Executive Chairman Emilio Botín, who took over the top spot from his father in 1986 to continue the family tradition of running the bank for a third generation, has built Santander through shrewd acquisitions and disciplined management, say banking experts. In 1994 the bank acquired rival Banesto in its home country, making Santander the biggest bank in Spain. According to Guillén’s book, Botín revealed his global ambition at the time of the deal by saying, “We knew if we wanted to be an international player, we needed to be the No. 1 bank in our home market.” During the next 20 years, Santander spent more than $60 billion acquiring other banks in Spain, as well as in Latin America and Europe.

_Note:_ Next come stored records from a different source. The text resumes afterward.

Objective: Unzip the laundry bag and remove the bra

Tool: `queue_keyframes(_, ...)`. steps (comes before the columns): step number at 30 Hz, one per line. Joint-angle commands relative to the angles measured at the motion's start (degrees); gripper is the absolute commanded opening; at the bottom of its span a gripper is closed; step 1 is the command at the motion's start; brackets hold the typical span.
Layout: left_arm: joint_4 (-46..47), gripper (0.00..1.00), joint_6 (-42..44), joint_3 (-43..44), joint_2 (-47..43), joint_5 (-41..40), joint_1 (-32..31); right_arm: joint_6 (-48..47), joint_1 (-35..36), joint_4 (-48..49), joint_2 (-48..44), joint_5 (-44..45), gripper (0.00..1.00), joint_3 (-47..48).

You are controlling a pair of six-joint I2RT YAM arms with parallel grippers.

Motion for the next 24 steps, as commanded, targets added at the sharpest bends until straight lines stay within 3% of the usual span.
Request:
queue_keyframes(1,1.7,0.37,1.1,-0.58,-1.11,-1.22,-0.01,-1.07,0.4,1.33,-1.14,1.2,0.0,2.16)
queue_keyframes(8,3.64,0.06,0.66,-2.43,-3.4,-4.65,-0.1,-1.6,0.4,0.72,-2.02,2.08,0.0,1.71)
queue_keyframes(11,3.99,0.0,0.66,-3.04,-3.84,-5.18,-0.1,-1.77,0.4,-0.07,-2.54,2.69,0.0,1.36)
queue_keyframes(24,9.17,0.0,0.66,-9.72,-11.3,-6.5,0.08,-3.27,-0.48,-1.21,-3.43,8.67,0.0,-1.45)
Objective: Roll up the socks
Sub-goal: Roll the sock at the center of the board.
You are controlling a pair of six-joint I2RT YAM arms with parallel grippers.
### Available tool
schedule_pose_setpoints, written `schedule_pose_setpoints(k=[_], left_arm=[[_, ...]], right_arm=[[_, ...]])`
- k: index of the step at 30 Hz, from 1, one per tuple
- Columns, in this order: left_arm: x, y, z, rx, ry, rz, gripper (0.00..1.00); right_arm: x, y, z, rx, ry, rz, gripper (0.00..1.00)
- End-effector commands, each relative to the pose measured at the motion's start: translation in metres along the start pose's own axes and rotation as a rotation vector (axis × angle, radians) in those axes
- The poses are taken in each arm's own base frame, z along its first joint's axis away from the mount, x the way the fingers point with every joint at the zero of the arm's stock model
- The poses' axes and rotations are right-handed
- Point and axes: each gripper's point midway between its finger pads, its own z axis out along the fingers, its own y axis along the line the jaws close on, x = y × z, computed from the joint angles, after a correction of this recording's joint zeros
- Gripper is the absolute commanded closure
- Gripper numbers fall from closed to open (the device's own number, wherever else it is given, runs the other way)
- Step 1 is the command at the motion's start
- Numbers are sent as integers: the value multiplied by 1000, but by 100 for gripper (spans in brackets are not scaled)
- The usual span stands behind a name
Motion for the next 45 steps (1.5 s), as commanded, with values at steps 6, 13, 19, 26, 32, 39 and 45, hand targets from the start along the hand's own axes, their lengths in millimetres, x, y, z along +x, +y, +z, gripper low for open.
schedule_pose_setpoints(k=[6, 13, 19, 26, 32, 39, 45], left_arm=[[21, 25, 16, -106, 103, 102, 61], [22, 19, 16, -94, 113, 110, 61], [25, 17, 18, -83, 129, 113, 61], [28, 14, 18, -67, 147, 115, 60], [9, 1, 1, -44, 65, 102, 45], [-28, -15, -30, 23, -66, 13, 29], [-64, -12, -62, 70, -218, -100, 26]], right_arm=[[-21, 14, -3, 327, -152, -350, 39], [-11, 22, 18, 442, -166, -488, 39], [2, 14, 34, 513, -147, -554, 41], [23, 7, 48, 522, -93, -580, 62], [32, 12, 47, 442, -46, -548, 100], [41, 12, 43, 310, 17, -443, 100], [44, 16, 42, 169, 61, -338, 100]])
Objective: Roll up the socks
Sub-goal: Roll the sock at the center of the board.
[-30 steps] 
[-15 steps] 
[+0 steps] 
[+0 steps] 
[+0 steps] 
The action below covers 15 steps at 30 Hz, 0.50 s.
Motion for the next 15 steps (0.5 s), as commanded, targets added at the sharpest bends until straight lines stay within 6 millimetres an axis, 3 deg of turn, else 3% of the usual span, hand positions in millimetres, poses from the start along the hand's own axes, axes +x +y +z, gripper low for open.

In 2006 it bought 25 percent of Sovereign Bancorp in the U.S. for $3.3 billion, and it scooped up the remaining 75 percent stake for $1.9 billion in 2009. Says Guillén: “There’s no question Santander’s intention is to grow its business in the U.S.”
After making an acquisition, the company fortifies its purchase with proprietary software that enables better customer service and reduces risk. “Santander’s IT system isn’t a way to reduce paperwork,” says Guillén. “It’s a way to get good information on customers and historical data on payments. That’s how it manages risk.”